Sponsored by Bill Cassidy (R-LA)
What it does
The Mined in America Act of 2026 would establish preferences — likely through tax incentives, procurement requirements, or both — for minerals extracted domestically within federal programs. Because the bill text provided contains only the title and referral information, the precise mechanical provisions (tax credit rates, eligible minerals, agency mandates, or spending levels) are not available for review. The bill was referred to the Senate Committee on Finance, suggesting a tax or revenue component.
Who benefits
Domestic mining companies and their workers who would gain a competitive advantage over foreign mineral suppliers. Communities in mining regions (particularly in western states) that could see increased economic activity. Downstream manufacturers reliant on critical minerals who could benefit from a more stable domestic supply chain. Defense contractors and national security agencies seeking reduced dependence on foreign mineral sources.
Who is hurt
Foreign mineral exporters and the U.S. importers who rely on them, who could face reduced market access or higher effective costs. Manufacturers that currently source lower-cost minerals internationally and could face higher input costs. Consumers of products containing affected minerals, who may see price increases passed through the supply chain.

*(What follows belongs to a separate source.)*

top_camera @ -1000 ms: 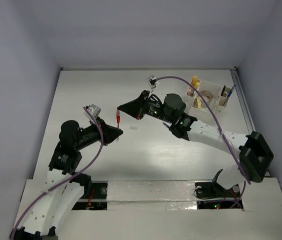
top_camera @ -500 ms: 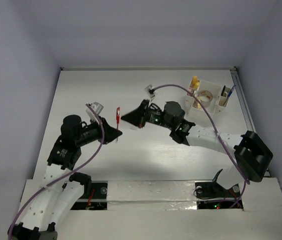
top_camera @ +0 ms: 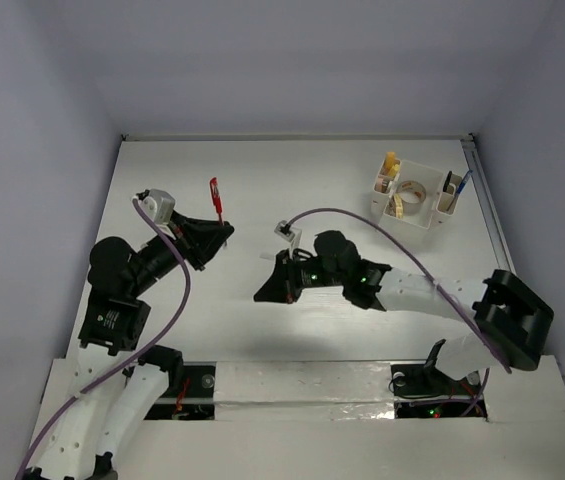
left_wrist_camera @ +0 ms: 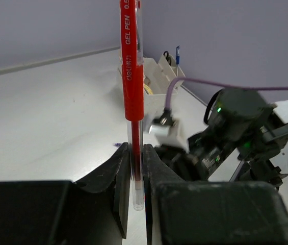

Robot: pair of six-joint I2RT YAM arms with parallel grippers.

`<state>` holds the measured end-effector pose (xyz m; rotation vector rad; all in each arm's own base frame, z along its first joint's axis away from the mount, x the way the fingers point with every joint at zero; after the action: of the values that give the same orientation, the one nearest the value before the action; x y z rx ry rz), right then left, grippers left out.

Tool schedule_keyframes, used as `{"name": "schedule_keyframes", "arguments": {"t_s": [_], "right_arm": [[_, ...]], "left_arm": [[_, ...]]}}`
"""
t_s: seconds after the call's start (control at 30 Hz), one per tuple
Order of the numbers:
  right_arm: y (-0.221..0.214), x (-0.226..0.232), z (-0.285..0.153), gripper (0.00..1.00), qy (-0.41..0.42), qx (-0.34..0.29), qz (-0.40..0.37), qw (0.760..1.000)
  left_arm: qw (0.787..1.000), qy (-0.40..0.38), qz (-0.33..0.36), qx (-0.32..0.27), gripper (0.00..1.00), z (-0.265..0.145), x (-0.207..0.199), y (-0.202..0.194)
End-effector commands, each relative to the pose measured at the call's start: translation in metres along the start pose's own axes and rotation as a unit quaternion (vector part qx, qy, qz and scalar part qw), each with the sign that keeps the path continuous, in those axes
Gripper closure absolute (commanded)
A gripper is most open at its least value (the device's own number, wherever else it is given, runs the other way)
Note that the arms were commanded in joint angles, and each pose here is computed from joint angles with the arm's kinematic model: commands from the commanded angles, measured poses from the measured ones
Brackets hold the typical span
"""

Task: Sort the stationery into containers
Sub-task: Close the pen cap on the pen, then place the pen in the storage box.

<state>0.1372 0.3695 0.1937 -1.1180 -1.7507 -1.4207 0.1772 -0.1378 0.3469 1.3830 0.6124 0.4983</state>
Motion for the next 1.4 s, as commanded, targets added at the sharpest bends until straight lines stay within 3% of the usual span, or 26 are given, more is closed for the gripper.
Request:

Environmental and land-use stakeholders near potential new or expanded domestic mining operations.
Supporters argue
Supporters argue that U.S. dependence on foreign — particularly Chinese — sources for critical minerals poses a documented national security and economic vulnerability, citing the Department of Defense's identification of dozens of minerals with supply chain risk. They contend that domestic production preferences would create American jobs, reduce geopolitical leverage held by adversarial nations, and strengthen supply chains for defense, electric vehicles, and semiconductor manufacturing.
Opponents argue
Opponents argue that domestic mining preferences may raise input costs for U.S. manufacturers, reducing their global competitiveness and potentially eliminating more jobs in downstream industries than are created in mining. They contend that without accompanying environmental safeguards, the bill could accelerate land disturbance and water contamination near mining sites, and that tax preferences for a specific extraction industry represent a market distortion that may not survive cost-benefit scrutiny.
Constitutional context
Congress has broad authority to set tax policy and federal procurement preferences under the Taxing and Spending Clause (Art. I, §8) and the Commerce Clause (Art. I, §8, cl. 3). If the bill delegates rulemaking authority to an agency to define eligible minerals or set preference thresholds, post-Loper Bright (2024) means courts will independently review whether that delegation is clearly authorized by statute, rather than deferring to the agency's interpretation.
Checks and balances
Congress would gain authority to direct federal mineral procurement or tax treatment; the Senate Finance Committee holds jurisdiction, and any tax provisions would require House Ways and Means concurrence; agency implementation would face independent judicial review under Loper Bright.
Historical precedent
The Energy Act of 2020 and the CHIPS Act of 2022 established domestic sourcing preferences and incentives for critical minerals and semiconductors, providing partial analogues for federal "made in America" mineral supply chain policy.